**What you need to do:** The expected answer is the set of lines in the data below between the line holding "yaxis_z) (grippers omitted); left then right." and the line holding "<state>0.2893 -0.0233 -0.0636", inclusive, written out exactly.

**Records supplied:**
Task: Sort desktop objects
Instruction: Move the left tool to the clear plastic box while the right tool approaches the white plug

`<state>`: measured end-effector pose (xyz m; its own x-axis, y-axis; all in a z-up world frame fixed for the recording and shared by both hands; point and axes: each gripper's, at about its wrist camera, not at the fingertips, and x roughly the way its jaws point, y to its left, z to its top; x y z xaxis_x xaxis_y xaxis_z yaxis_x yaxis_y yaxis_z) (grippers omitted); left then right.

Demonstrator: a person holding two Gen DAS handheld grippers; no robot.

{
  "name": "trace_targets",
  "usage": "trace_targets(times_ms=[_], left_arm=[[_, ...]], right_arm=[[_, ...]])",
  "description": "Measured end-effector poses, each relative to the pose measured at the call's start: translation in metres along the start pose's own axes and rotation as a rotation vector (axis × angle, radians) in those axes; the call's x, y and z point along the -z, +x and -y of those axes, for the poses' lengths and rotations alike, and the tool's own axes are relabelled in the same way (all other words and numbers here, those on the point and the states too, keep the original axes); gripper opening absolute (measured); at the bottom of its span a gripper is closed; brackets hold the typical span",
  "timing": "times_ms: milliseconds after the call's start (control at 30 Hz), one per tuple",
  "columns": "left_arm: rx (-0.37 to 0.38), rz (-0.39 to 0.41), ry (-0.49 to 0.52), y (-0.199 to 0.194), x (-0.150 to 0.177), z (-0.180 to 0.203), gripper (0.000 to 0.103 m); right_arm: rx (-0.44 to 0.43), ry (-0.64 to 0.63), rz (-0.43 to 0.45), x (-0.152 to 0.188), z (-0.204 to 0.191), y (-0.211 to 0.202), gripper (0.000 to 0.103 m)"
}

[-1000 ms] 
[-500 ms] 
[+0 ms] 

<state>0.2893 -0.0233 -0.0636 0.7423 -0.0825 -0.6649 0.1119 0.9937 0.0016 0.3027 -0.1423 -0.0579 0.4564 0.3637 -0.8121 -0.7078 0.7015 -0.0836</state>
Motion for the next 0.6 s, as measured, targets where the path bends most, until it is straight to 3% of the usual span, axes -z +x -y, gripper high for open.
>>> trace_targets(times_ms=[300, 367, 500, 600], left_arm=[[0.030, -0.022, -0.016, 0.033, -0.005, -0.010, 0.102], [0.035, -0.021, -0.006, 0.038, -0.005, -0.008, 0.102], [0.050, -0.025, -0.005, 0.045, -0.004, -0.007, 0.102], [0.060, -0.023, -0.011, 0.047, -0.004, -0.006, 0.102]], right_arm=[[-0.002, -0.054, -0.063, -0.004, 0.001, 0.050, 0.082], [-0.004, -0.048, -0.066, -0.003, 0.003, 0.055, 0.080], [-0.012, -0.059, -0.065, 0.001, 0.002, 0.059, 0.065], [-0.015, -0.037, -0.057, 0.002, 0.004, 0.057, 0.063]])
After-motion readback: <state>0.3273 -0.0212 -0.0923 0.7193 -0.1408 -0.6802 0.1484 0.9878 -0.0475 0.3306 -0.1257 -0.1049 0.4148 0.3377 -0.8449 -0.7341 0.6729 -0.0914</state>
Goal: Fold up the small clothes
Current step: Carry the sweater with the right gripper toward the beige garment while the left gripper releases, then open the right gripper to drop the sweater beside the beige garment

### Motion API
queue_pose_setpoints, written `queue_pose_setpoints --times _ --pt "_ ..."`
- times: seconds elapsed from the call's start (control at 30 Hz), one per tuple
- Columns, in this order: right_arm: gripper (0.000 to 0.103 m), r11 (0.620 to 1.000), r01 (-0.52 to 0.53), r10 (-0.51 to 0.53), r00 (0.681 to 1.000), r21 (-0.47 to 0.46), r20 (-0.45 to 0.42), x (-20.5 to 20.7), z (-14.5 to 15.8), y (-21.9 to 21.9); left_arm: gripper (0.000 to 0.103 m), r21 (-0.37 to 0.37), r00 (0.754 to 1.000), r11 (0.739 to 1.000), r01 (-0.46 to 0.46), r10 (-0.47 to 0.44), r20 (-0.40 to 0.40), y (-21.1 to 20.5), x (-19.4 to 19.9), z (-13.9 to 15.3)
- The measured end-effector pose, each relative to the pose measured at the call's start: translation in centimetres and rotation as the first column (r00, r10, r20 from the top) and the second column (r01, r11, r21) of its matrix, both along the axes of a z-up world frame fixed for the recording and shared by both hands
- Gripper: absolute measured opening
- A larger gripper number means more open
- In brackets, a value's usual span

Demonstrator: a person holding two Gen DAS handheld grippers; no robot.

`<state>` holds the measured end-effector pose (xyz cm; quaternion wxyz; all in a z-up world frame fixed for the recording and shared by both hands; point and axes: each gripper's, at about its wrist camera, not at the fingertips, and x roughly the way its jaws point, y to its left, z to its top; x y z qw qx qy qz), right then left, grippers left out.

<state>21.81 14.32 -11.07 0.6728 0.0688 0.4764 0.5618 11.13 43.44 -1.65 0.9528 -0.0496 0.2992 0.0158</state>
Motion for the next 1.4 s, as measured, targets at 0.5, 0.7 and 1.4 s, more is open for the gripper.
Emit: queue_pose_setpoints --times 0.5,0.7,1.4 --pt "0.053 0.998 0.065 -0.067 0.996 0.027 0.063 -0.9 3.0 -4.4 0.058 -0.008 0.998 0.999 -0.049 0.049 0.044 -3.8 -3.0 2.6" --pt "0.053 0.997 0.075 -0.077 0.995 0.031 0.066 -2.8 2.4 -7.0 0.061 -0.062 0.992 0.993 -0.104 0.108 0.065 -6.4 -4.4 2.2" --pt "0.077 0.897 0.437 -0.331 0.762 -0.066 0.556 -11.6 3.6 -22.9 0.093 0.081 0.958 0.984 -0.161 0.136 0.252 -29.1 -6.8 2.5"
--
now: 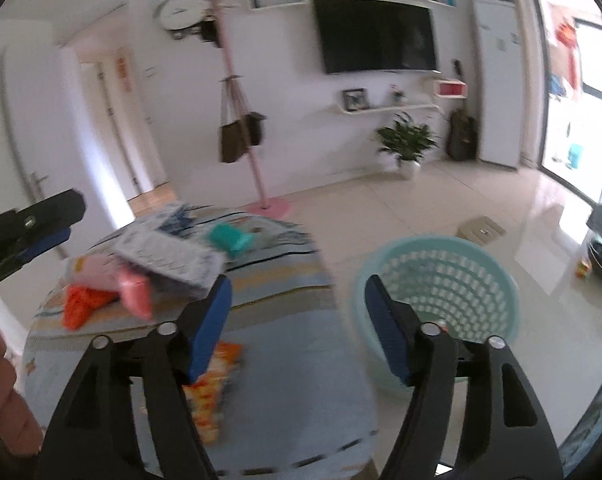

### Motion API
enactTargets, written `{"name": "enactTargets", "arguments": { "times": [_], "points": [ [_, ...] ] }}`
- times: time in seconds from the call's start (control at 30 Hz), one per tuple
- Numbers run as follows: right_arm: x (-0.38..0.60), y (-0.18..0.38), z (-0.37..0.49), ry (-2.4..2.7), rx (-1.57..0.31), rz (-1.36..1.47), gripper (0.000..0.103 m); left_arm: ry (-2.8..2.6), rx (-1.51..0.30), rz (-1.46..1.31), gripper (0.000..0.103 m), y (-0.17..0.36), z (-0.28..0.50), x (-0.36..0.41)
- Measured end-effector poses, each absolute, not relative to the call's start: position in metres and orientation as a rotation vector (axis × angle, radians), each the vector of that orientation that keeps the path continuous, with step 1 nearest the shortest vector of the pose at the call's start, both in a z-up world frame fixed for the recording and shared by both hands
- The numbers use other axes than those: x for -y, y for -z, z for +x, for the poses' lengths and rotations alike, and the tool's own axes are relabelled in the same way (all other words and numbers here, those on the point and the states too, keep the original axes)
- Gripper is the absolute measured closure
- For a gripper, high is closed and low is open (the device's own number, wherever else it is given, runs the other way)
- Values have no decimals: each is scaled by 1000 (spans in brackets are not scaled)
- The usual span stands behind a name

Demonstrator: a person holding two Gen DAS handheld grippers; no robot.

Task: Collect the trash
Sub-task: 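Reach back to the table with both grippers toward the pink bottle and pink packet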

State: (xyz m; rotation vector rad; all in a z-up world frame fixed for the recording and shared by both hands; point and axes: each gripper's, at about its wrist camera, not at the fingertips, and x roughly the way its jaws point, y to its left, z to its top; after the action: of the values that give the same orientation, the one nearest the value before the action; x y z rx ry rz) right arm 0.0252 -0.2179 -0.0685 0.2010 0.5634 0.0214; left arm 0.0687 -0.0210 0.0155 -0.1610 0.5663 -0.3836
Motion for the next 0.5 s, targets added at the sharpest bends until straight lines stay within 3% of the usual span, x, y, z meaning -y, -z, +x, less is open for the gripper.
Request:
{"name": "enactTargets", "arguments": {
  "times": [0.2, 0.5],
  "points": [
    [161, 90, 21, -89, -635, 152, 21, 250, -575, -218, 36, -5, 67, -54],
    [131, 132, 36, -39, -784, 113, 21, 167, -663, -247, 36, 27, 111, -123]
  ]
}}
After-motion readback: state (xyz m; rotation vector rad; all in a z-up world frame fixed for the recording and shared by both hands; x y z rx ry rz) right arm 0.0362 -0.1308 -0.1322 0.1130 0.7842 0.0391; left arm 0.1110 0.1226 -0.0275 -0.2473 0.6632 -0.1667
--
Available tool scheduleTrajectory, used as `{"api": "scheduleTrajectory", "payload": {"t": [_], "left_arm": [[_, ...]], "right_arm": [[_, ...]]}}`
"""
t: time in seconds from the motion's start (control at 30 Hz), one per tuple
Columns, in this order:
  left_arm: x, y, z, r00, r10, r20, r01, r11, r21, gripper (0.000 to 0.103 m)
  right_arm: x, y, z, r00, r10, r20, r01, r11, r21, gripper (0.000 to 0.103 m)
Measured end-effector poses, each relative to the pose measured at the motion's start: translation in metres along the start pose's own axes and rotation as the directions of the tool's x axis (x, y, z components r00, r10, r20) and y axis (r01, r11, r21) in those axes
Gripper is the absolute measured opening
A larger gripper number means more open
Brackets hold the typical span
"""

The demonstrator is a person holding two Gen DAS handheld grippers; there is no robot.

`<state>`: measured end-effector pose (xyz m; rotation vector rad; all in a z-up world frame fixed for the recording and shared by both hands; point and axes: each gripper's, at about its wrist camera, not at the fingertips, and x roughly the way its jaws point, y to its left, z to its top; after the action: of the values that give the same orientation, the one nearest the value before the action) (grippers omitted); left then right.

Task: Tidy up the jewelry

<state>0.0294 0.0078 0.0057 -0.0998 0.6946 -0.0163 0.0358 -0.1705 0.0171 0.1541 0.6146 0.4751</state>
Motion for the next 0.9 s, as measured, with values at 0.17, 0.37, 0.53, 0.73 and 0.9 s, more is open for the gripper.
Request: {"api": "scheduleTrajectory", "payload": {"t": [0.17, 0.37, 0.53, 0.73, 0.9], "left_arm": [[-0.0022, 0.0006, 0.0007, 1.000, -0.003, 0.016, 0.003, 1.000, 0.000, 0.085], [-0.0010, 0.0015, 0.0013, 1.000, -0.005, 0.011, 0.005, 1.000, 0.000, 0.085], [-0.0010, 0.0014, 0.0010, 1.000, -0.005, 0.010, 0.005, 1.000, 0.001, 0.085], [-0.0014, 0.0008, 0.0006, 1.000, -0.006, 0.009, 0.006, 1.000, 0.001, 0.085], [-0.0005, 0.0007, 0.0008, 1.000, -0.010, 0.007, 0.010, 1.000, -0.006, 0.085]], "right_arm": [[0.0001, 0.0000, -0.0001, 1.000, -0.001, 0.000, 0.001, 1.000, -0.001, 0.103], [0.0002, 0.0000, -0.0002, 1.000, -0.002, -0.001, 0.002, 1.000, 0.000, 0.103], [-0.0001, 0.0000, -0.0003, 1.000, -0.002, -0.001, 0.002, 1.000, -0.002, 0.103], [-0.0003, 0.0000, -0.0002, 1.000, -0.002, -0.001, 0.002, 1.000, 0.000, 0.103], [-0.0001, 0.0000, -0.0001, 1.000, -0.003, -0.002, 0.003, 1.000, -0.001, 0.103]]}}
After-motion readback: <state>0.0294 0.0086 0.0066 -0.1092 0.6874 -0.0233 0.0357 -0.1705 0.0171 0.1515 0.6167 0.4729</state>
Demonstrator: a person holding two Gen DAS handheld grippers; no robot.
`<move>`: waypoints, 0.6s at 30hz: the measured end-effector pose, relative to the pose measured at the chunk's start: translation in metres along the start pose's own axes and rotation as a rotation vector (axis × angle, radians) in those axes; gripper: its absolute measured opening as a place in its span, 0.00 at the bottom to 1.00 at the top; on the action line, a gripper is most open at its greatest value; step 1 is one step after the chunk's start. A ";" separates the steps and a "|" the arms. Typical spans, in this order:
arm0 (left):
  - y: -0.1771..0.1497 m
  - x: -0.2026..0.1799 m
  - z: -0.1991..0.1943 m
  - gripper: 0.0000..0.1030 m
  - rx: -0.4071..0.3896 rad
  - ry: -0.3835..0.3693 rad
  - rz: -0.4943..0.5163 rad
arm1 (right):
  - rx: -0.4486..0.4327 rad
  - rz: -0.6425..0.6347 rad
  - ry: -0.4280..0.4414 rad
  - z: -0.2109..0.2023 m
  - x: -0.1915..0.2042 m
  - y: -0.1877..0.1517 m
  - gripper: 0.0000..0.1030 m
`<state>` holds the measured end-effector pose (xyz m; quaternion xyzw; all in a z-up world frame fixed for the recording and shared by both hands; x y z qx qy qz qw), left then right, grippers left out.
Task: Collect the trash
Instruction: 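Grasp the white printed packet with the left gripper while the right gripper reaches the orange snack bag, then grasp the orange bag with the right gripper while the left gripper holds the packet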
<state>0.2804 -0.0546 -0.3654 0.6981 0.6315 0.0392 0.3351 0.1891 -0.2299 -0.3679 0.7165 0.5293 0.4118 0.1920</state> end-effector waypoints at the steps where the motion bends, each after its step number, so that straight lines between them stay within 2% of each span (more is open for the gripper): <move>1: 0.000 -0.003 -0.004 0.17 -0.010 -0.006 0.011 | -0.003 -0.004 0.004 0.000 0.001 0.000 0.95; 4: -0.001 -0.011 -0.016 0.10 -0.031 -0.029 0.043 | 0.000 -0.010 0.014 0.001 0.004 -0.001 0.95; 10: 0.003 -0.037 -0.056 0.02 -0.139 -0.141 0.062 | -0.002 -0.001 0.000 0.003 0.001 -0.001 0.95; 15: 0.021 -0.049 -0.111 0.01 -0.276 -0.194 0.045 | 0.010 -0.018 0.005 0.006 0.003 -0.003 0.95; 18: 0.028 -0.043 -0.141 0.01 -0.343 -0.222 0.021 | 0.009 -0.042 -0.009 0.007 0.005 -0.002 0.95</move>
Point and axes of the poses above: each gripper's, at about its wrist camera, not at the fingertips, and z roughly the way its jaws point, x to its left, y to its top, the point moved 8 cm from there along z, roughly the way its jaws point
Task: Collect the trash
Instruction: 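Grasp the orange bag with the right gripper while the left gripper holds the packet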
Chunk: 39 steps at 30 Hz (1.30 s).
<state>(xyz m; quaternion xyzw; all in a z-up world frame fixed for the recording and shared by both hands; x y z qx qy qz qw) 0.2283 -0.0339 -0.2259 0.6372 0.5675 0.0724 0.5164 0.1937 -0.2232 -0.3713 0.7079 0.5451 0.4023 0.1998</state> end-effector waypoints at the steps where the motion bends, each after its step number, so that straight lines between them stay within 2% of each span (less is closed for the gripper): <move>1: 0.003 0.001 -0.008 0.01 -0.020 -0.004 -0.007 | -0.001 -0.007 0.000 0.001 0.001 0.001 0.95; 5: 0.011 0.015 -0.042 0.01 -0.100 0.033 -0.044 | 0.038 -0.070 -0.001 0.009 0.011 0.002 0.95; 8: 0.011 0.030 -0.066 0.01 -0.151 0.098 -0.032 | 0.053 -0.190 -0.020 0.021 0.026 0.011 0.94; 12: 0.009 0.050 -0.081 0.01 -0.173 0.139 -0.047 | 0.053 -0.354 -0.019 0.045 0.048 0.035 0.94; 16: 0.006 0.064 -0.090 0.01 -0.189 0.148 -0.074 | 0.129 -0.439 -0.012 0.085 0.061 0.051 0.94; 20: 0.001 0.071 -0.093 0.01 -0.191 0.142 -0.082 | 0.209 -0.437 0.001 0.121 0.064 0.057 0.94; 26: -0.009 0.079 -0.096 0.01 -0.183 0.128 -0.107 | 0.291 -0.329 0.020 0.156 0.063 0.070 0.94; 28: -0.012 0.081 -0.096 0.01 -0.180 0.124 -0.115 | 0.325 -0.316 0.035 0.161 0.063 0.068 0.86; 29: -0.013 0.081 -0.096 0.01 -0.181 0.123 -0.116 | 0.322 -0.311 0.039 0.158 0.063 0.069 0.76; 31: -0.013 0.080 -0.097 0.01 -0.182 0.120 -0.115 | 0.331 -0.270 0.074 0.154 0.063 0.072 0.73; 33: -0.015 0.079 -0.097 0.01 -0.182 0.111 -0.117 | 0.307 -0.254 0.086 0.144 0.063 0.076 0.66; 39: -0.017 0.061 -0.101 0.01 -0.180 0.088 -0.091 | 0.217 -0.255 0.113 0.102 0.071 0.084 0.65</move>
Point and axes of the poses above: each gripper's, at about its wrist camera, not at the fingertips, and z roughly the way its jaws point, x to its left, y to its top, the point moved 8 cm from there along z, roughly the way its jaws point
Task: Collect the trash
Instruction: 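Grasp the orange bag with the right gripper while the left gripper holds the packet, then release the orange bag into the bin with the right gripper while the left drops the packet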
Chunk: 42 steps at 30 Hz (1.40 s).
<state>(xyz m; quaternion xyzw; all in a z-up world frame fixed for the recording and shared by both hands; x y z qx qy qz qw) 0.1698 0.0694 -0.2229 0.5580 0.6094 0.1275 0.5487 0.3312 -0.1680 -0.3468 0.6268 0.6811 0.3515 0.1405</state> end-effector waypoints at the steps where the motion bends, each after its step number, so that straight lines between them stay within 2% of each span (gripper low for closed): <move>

**Written answer:**
`<state>`: measured end-effector pose (xyz m; its own x-axis, y-axis; all in a z-up world frame fixed for the recording and shared by both hands; point and axes: each gripper's, at about its wrist camera, not at the fingertips, and x roughly the way its jaws point, y to its left, z to its top; x y z xaxis_x xaxis_y xaxis_z yaxis_x yaxis_y yaxis_z) (grippers omitted); left then right.

Demonstrator: a person holding two Gen DAS handheld grippers; no robot.

{
  "name": "trace_targets",
  "usage": "trace_targets(times_ms=[_], left_arm=[[_, ...]], right_arm=[[_, ...]])",
  "description": "Measured end-effector poses, each relative to the pose measured at the call's start: translation in metres along the start pose's own axes and rotation as a rotation vector (axis × angle, radians) in those axes; the call's x, y and z point along the -z, +x and -y of those axes, for the poses' lengths and rotations alike, and the tool's own axes are relabelled in the same way (all other words and numbers here, those on the point and the states too, keep the original axes); gripper opening absolute (measured); at the bottom of its span a gripper is closed; brackets hold the typical span",
  "timing": "times_ms: milliseconds after the call's start (control at 30 Hz), one per tuple",
  "columns": "left_arm: rx (-0.37 to 0.38), rz (-0.39 to 0.41), ry (-0.49 to 0.52), y (-0.199 to 0.194), x (-0.150 to 0.177), z (-0.180 to 0.203), gripper (0.000 to 0.103 m); right_arm: rx (-0.44 to 0.43), ry (-0.64 to 0.63), rz (-0.43 to 0.45), x (-0.152 to 0.188), z (-0.204 to 0.191), y (-0.211 to 0.202), gripper (0.000 to 0.103 m)"
}

[-1000 ms] 
[-500 ms] 
[+0 ms] 

<state>0.2893 -0.0233 -0.0636 0.7423 -0.0825 -0.6649 0.1119 0.9937 0.0016 0.3027 -0.1423 -0.0579 0.4564 0.3637 -0.8121 -0.7078 0.7015 -0.0836</state>

No other output belongs with this exercise.